CKMRsim-example-2-microsatellites

Introduction

Now that y’all have, presumably, worked your way through the CKMRsim-example-1 vignette, we will run through another situation here (more quickly, and with considerably less discussion) in a study using next-generation-sequencing genotyped microsatellites on Atlantic salmon (Salmo salar).

Before we get going, let’s load some libraries:

library(tidyverse)
library(CKMRsim)

Data Set

We start with the data for all of the populations from Bradbury et al. (2018). These data come with the CKMRsim package in a wide-format tibble similar to the format used for the package rubias (minus a few columns).

labrador_salar_ngs_msats[1:5, 1:5]
#> # A tibble: 5 × 5
#>   collection indiv                  `NGS-SsaD486` `NGS-SsaD486_1` `NGS-SSsp2210`
#>   <chr>      <chr>                  <chr>         <chr>           <chr>         
#> 1 ALRPARR    ALRPARR_ALRPARR_003702 076           080             032           
#> 2 ALRPARR    ALRPARR_ALRPARR_003705 080           080             052           
#> 3 ALRPARR    ALRPARR_ALRPARR_003706 NA            NA              NA            
#> 4 ALRPARR    ALRPARR_ALRPARR_003707 076           076             044           
#> 5 ALRPARR    ALRPARR_ALRPARR_003709 076           080             052

We will develop a few analysis steps working on a single collection (POTMIDBTLUWST) from this data set.
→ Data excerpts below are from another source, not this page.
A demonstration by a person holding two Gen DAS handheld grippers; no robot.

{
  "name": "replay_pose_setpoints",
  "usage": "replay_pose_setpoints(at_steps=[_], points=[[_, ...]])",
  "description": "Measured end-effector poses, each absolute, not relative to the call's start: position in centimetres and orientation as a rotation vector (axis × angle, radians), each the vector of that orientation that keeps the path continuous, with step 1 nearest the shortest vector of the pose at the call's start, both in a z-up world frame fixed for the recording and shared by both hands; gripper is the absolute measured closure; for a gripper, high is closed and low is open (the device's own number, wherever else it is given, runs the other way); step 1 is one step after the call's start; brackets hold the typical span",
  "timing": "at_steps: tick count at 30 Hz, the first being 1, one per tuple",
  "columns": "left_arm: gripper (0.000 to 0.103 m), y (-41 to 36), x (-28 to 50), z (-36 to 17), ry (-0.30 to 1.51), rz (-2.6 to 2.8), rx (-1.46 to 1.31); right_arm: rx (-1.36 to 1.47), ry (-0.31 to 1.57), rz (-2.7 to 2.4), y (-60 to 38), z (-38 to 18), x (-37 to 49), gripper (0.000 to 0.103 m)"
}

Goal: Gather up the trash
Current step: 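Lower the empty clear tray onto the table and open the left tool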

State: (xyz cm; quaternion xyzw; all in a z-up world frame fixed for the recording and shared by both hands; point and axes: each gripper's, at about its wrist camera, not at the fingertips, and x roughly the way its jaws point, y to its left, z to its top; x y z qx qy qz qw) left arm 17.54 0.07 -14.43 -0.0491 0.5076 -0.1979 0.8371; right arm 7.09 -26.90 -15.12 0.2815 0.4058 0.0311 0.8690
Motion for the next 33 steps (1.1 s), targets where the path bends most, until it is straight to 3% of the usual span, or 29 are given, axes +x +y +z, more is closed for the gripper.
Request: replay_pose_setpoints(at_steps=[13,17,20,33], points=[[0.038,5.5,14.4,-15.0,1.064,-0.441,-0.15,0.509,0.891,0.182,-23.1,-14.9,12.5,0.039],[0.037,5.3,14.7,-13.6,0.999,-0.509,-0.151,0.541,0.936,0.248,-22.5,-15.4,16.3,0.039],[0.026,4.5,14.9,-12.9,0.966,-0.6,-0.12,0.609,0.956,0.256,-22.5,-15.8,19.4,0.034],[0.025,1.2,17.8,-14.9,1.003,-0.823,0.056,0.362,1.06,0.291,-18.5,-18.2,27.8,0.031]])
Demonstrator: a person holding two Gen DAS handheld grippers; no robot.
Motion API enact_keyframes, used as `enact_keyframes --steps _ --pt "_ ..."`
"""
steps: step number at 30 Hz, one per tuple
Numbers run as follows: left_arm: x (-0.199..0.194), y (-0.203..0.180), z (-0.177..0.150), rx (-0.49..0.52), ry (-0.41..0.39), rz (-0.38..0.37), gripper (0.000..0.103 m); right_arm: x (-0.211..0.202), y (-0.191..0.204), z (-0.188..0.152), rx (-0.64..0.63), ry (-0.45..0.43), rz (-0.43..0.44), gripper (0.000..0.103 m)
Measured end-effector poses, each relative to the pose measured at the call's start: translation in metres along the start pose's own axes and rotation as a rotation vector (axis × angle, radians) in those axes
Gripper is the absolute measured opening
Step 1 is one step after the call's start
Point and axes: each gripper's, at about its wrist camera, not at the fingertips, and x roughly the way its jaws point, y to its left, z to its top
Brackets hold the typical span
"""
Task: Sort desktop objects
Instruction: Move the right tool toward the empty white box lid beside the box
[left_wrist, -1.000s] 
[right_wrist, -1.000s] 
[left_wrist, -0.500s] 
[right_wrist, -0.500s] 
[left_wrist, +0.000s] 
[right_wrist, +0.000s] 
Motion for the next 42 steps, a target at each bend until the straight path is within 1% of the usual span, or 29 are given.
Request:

We will make a point of writing a function for each step, so that, when we are done, we might try repeating the whole affair for every collection in the data set, getting our tidyverse/purrr on for that job.

Here we grab just that one collection:

D <- labrador_salar_ngs_msats %>%
  filter(collection == "POTMIDBTLUWST") %>%
  select(-collection)

Preparing data for use with CKMRsim

First, make a long-format data frame like CKMR expects for genotypes:

make_long <- function(D) {
  nc <- ncol(D)
  loci <- names(D)[seq(3, nc, by = 2)]
  names(D)[seq(3, nc, by = 2)] <- str_c(loci, "---", "2")
  names(D)[seq(2, nc, by = 2)] <- str_c(loci, "---", "1")
  
  D %>% 
    gather(key = "loccopy", value = "Allele", -indiv) %>%
    separate(loccopy, into = c("Locus", "gene_copy"), sep = "---") %>%
    rename(Indiv = indiv)
}

L <- make_long(D)

And once we have that we need to summarise the allele frequencies. I really should have a CKMR function for this. Note that we will drop monomorphic loci here.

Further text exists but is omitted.